Profiling JIT Code

By default a sampling profiler sees JIT'd code as <unresolved> — (no binary mapped at 0x…). The machine code lives in an anonymous mmap, not in any Mach-O or ELF with a symbol table. stax already has the machinery to fix this; it just needs the JIT runtime to cooperate by emitting a perf jitdump file.

This page is the contract. Any JIT — Cranelift, a custom backend, V8, the JVM — that follows it will light up in stax top, stax flame, and stax annotate.

Platform. jitdump tailing currently runs on the macOS capture backend. The contract below is platform-neutral — a runtime that emits the file is ready for jitdump support wherever stax surfaces it.

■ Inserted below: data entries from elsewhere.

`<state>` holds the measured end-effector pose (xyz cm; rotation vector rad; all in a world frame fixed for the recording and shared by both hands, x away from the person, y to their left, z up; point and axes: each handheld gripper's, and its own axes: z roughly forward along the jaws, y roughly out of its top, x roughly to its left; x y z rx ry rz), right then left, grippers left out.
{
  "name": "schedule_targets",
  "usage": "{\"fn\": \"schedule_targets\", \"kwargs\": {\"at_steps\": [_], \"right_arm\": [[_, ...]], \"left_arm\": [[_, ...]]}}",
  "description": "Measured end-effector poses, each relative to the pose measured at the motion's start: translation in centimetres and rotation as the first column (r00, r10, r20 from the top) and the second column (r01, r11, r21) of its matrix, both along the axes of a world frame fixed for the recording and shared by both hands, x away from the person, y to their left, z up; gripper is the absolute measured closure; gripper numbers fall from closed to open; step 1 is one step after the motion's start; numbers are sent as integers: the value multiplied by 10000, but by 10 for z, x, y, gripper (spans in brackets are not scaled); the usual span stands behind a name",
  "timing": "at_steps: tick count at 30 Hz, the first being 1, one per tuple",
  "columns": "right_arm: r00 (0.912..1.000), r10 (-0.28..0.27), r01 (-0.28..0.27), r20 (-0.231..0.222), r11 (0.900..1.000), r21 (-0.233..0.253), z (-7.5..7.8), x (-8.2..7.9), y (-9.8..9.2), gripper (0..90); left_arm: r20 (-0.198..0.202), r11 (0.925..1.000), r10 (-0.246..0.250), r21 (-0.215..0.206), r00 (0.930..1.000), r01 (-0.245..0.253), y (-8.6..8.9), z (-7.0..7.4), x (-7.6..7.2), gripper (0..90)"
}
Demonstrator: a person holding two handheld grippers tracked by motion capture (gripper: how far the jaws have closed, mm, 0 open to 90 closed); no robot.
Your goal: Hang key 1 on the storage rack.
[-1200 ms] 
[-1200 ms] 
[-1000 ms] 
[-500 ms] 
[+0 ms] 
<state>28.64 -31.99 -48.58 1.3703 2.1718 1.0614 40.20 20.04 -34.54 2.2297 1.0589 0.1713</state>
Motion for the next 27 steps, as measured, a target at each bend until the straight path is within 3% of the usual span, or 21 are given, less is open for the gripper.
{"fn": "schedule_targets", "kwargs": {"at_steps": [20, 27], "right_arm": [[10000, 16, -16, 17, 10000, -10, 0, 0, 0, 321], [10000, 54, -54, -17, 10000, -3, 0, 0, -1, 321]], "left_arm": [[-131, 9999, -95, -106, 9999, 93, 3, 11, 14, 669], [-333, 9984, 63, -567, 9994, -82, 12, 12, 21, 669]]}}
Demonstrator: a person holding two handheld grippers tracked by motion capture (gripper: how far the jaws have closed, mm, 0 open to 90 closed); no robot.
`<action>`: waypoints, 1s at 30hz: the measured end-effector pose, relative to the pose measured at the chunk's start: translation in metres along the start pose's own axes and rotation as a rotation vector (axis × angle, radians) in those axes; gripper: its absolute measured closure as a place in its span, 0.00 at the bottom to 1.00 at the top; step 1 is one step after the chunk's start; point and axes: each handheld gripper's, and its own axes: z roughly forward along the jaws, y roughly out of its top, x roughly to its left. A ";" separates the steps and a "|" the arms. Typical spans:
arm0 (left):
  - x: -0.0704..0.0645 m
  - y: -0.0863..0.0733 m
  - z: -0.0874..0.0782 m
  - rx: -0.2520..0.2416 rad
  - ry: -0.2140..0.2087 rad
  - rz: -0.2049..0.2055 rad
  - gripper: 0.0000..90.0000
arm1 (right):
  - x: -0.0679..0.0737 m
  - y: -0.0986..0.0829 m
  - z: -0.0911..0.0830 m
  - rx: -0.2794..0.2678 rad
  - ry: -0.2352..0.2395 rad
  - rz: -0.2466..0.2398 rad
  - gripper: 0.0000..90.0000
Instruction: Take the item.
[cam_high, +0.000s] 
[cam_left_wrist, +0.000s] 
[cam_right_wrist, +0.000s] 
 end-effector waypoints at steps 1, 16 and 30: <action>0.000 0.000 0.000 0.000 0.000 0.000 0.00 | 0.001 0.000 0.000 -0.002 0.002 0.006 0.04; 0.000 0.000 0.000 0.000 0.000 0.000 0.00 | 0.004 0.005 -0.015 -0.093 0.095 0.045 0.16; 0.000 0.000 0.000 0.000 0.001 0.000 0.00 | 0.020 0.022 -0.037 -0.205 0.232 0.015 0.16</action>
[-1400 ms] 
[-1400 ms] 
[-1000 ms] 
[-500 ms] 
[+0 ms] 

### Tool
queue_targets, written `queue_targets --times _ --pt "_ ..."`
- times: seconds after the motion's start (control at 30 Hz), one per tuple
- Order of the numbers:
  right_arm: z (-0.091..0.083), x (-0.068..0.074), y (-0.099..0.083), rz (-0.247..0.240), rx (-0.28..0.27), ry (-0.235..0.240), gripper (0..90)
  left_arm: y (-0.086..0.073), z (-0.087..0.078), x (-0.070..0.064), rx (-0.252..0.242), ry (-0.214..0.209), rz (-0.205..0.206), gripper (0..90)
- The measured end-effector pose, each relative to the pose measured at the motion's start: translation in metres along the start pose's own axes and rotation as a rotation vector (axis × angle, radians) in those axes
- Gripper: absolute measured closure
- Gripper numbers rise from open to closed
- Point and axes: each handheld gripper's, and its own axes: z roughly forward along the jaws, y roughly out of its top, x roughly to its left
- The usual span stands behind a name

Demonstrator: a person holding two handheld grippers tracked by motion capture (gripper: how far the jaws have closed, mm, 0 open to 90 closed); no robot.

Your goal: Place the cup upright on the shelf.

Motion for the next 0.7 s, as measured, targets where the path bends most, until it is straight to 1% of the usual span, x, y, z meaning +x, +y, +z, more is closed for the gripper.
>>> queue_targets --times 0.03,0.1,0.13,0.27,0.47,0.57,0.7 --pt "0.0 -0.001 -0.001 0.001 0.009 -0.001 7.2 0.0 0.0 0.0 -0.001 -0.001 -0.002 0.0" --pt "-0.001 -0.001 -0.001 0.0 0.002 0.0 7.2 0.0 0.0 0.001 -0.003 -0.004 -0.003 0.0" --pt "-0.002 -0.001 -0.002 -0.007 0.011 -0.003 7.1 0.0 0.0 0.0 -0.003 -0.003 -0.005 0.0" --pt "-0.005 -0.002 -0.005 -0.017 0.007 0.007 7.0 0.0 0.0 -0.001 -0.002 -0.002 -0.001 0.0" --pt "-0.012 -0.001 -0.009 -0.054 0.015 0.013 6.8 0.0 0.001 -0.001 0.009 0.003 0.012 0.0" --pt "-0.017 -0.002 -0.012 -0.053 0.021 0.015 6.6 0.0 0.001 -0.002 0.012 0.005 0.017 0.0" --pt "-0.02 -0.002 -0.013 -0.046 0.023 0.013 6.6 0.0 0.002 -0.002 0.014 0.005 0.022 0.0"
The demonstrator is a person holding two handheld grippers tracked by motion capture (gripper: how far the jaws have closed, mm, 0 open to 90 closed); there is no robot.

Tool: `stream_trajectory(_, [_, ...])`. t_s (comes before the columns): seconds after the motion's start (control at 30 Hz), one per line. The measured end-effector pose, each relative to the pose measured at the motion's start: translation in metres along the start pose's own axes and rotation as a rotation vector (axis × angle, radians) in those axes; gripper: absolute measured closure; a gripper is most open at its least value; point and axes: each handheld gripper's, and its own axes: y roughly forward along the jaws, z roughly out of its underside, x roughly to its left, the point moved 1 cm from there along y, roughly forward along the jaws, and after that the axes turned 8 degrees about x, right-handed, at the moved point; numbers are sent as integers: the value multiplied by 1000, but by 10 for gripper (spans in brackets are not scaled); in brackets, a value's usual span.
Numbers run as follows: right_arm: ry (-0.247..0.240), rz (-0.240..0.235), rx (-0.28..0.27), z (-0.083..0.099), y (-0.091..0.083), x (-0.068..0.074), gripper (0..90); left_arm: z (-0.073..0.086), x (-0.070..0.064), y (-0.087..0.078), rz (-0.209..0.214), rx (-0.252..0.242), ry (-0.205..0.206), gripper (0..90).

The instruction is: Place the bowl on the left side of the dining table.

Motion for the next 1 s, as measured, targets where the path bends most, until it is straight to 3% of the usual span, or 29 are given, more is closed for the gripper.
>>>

How stax consumes a jitdump

The runtime writes a growing stream of records to /tmp/jit-<pid>.dump, where <pid> is the profiled process's PID.
stax watches for that path to appear and, once it does, opens a tailer.
The tailer parses the 40-byte global header and, on every tick, reads newly-appended JIT_CODE_LOAD records — emitting a synthetic binary-load event per compiled function.

From then on, that address range resolves to the name you gave it. Because each record carries the code bytes, stax annotate can disassemble JIT'd functions too — no task_for_pid / memory read needed.

So the whole job is: emit the file, emit one JIT_CODE_LOAD per compiled function, and keep appending.

The file format

Reference: perf's own jitdump-specification.txt. All integers are little-endian on aarch64 / x86_64; stax accepts the magic in either endianness and infers.

field	type	value
`magic`	u32	`0x4A695444` (`"JiTD"`), host-endian
`version`	u32	`1`
`total_size`	u32	`40` (size of this header)
`elf_mach`	u32	`EM_AARCH64` = 183 (stax ignores it)
`pad1`	u32	`0`
`pid`	u32	`getpid()`
`timestamp`	u64	any monotonic value
`flags`	u64	`0`

Record prefix — 16 bytes, every record

field	type	value
`id`	u32	`0` = `JIT_CODE_LOAD`
`total_size`	u32	prefix + body, including name and code
`timestamp`	u64	monotonic; ordering only

JIT_CODE_LOAD body

field	type	value
`pid`	u32	`getpid()`
`tid`	u32	thread id (`0` is fine)
`vma`	u64	load address — stax keys on this
`code_addr`	u64	same as `vma` for a JIT
`code_size`	u64	length of the machine code
`code_index`	u64	per-process incrementing counter
`name`	char[]	NUL-terminated, free-form UTF-8
`native_code`	u8[`code_size`]	the actual bytes

total_size = 16 + 40 + name.len() + 1 + code_size.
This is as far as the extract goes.